* What the task asks
Search each line below for "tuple", then return the lines where it appears.
──────────
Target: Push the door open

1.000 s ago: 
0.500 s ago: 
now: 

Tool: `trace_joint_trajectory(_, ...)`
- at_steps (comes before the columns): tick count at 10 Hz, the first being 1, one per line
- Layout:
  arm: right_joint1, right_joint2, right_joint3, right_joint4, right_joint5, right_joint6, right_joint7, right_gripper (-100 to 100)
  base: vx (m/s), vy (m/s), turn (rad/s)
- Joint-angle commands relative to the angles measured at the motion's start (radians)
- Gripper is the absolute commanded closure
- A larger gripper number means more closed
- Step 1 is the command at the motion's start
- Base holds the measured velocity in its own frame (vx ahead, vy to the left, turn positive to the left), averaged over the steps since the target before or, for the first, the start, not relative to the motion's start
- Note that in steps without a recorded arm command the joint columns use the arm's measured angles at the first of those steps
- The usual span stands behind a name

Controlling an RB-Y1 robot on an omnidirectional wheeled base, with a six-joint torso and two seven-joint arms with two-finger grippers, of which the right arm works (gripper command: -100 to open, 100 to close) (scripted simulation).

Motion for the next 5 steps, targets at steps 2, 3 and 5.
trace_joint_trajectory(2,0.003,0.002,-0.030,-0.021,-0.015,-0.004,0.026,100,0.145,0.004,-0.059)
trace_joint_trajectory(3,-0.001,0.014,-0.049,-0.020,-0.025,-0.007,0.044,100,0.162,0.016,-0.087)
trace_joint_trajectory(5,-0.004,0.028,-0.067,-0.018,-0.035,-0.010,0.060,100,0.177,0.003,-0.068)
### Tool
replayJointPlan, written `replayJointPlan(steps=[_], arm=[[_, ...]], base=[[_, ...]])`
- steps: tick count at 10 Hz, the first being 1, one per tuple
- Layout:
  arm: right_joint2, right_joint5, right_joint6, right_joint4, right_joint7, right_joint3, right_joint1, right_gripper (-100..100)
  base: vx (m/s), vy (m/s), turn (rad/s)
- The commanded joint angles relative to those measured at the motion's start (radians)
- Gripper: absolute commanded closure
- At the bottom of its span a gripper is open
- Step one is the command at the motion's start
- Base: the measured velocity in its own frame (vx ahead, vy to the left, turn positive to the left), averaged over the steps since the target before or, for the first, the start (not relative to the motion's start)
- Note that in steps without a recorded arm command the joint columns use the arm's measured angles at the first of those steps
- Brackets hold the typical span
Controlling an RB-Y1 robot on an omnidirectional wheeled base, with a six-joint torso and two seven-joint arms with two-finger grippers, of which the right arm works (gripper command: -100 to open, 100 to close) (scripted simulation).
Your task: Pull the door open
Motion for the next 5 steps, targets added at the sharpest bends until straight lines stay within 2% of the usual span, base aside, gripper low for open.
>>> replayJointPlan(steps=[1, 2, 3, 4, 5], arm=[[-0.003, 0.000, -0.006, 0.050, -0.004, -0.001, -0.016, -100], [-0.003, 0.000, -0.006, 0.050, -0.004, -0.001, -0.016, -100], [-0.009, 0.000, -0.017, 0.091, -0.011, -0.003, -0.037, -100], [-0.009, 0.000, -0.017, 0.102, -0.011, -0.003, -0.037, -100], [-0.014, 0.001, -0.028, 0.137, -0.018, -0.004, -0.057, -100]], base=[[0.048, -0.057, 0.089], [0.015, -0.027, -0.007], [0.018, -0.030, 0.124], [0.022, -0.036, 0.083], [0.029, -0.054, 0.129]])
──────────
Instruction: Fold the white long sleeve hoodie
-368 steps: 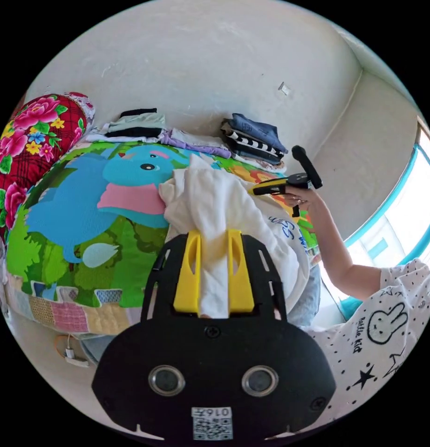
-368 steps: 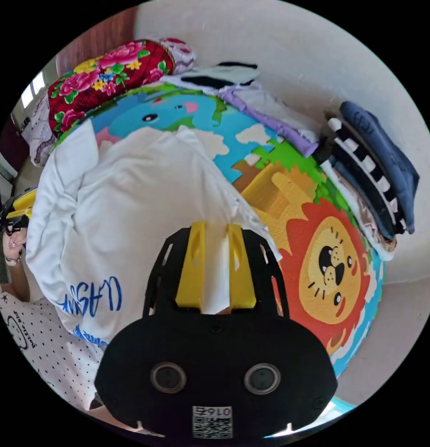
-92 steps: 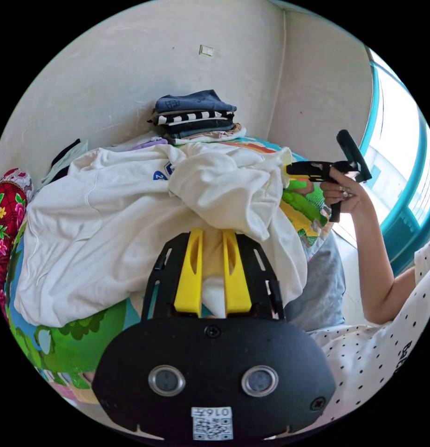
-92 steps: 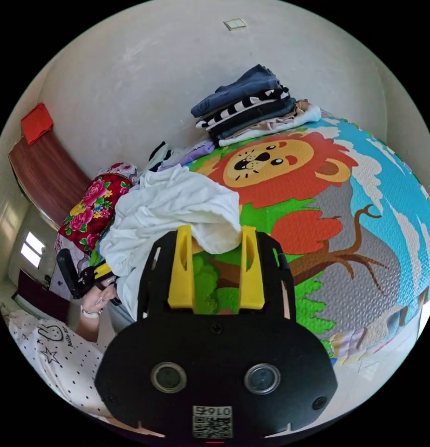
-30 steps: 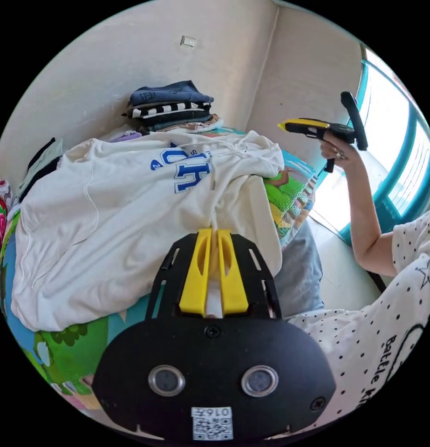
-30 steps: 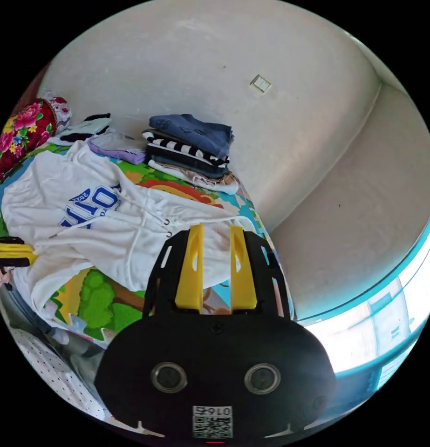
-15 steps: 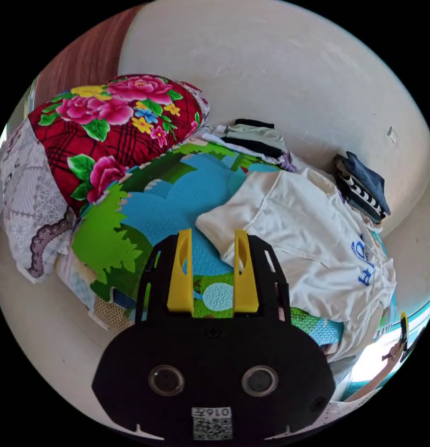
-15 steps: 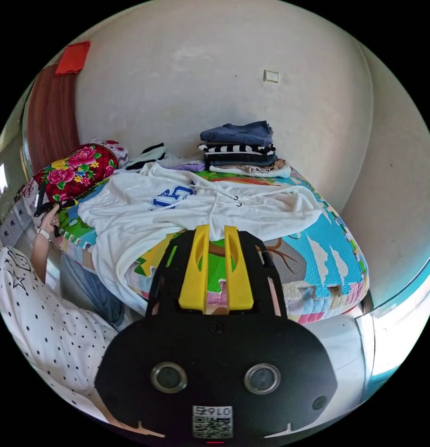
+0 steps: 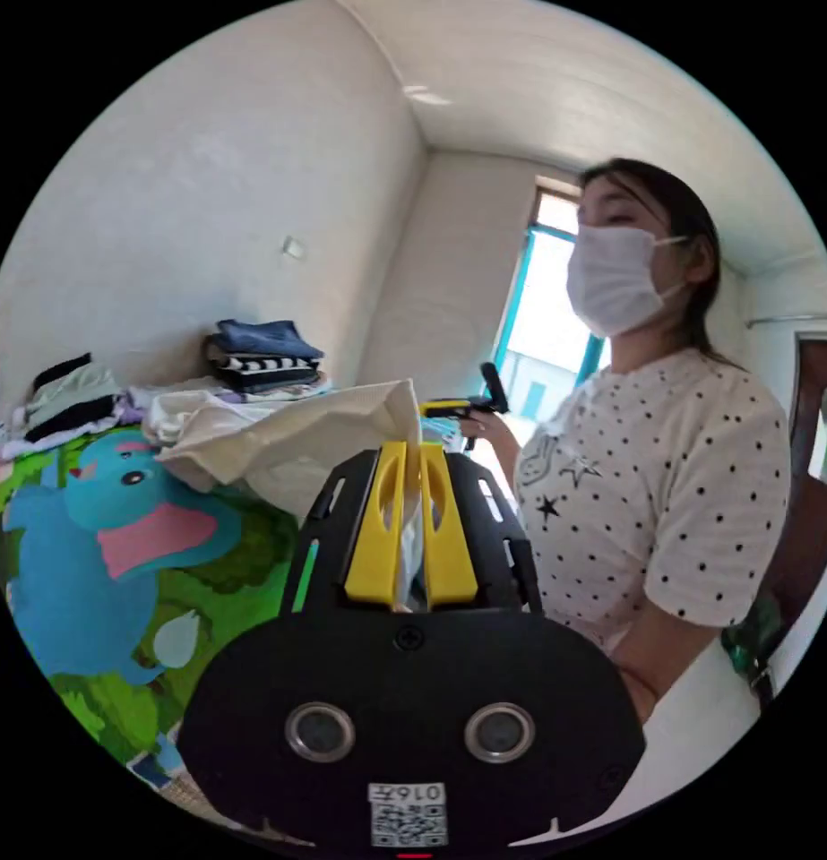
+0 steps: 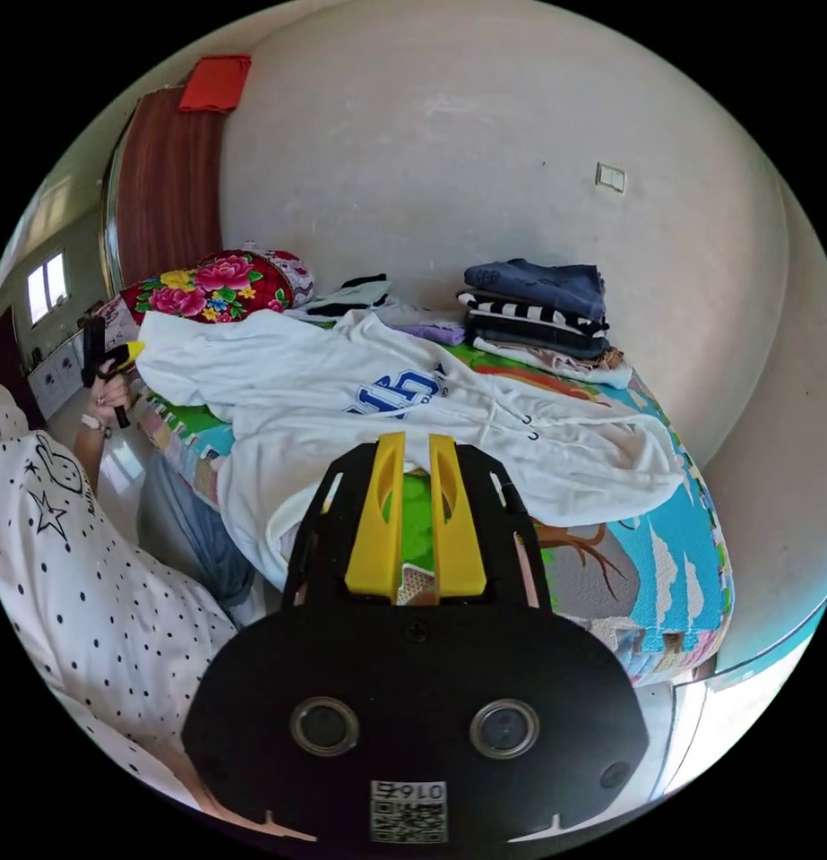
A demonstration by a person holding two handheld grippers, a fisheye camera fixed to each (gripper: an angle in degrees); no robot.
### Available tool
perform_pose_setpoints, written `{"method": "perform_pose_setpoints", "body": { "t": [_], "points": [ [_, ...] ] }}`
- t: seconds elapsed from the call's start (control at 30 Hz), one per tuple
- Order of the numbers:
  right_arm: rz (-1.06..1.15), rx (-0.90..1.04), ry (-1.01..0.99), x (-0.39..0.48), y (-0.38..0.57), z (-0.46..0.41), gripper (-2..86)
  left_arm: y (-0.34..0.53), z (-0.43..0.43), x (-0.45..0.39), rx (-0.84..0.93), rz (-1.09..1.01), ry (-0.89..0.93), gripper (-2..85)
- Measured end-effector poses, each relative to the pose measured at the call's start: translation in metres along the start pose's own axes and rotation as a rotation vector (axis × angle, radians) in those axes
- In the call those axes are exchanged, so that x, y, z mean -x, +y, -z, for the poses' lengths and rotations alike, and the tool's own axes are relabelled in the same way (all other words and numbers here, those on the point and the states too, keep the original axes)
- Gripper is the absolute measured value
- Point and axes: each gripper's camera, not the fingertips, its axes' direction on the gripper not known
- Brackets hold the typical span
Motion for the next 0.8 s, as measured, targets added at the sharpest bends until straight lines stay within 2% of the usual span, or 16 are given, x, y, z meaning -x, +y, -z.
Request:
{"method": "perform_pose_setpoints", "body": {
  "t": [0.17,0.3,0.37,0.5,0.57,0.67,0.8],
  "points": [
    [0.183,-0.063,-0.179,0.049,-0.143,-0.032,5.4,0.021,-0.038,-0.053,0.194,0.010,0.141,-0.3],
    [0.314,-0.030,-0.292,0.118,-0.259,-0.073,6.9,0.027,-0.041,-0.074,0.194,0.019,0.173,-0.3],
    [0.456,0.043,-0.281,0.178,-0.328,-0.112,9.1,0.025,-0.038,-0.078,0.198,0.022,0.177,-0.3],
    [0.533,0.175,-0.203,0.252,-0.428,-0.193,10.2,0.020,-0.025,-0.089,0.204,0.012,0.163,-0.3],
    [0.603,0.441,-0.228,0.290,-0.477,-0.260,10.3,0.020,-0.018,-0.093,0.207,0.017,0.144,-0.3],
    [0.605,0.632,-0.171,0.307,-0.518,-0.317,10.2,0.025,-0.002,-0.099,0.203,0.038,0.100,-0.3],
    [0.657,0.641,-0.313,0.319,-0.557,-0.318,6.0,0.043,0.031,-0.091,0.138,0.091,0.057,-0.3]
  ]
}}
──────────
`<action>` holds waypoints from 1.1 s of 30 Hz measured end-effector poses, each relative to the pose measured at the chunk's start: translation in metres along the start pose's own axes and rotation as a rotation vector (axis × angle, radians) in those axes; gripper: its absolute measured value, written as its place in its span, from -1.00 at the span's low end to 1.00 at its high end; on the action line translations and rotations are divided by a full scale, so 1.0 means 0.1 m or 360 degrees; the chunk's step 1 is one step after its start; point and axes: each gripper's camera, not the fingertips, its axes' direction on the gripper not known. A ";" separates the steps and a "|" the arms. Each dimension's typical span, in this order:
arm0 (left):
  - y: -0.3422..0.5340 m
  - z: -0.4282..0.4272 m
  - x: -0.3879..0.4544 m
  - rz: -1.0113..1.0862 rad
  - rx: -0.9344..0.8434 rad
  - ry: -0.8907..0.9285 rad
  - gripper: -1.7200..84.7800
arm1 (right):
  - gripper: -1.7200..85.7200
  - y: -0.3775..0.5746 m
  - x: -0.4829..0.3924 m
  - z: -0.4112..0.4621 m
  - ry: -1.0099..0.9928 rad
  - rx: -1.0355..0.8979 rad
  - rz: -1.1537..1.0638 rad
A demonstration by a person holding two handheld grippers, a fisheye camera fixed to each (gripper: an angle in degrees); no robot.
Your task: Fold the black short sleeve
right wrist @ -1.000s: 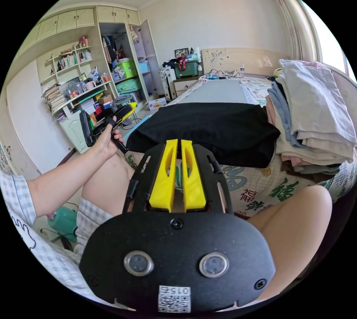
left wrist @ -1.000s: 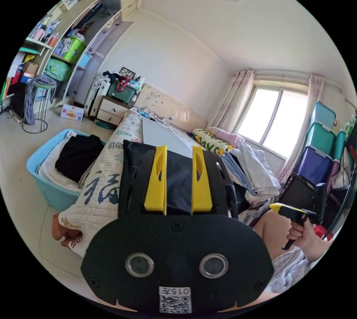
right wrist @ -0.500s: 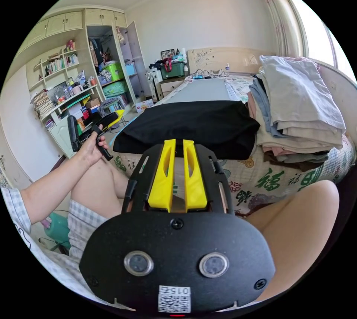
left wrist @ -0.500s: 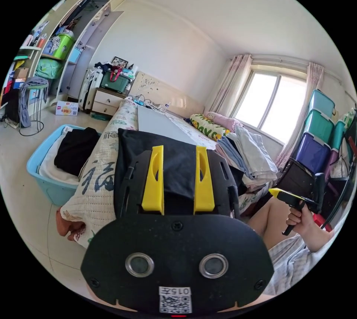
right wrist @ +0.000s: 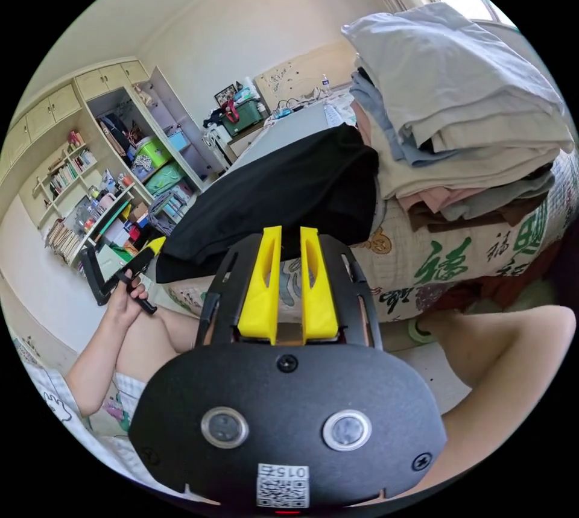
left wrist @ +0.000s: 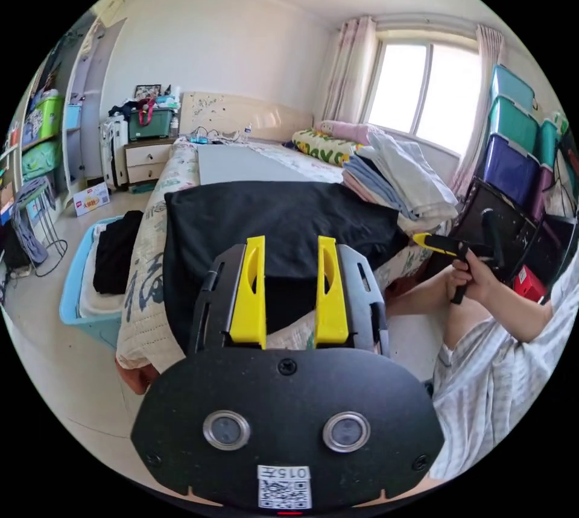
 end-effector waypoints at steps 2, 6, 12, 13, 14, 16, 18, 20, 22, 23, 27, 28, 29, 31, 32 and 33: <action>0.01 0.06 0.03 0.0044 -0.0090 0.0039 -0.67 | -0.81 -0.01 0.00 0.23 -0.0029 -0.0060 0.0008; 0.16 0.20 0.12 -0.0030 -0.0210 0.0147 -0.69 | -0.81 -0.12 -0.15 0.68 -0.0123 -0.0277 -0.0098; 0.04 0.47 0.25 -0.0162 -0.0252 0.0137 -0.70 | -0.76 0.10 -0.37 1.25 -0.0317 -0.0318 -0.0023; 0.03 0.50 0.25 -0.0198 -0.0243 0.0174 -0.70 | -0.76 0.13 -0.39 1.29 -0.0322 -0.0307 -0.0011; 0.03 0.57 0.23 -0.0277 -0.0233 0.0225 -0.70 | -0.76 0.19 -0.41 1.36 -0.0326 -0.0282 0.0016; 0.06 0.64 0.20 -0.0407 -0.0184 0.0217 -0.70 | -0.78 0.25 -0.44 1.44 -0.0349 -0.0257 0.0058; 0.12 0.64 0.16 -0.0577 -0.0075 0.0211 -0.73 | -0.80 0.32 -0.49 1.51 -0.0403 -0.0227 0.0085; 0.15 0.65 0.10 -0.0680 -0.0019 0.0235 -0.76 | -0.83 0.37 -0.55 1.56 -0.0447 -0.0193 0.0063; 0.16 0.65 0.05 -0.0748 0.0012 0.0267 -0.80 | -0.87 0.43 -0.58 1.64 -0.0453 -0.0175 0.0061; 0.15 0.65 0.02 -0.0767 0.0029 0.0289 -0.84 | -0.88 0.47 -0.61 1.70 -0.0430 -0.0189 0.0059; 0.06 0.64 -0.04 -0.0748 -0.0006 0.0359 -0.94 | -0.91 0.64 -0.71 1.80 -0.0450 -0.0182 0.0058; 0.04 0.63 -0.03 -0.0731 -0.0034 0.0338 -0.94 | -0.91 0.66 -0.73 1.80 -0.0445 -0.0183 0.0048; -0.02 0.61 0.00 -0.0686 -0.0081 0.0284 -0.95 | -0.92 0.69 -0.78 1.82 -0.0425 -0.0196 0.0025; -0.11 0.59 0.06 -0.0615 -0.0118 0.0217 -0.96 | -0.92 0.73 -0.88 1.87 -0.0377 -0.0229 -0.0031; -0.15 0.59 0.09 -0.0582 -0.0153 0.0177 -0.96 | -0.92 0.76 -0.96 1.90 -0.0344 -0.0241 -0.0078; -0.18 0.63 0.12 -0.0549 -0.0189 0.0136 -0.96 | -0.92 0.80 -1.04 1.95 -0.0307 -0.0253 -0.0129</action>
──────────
* Task response
- steps: tick count at 10 Hz, the first being 1, one per tuple
- t: seconds elapsed from the call's start (control at 30 Hz), one per tuple

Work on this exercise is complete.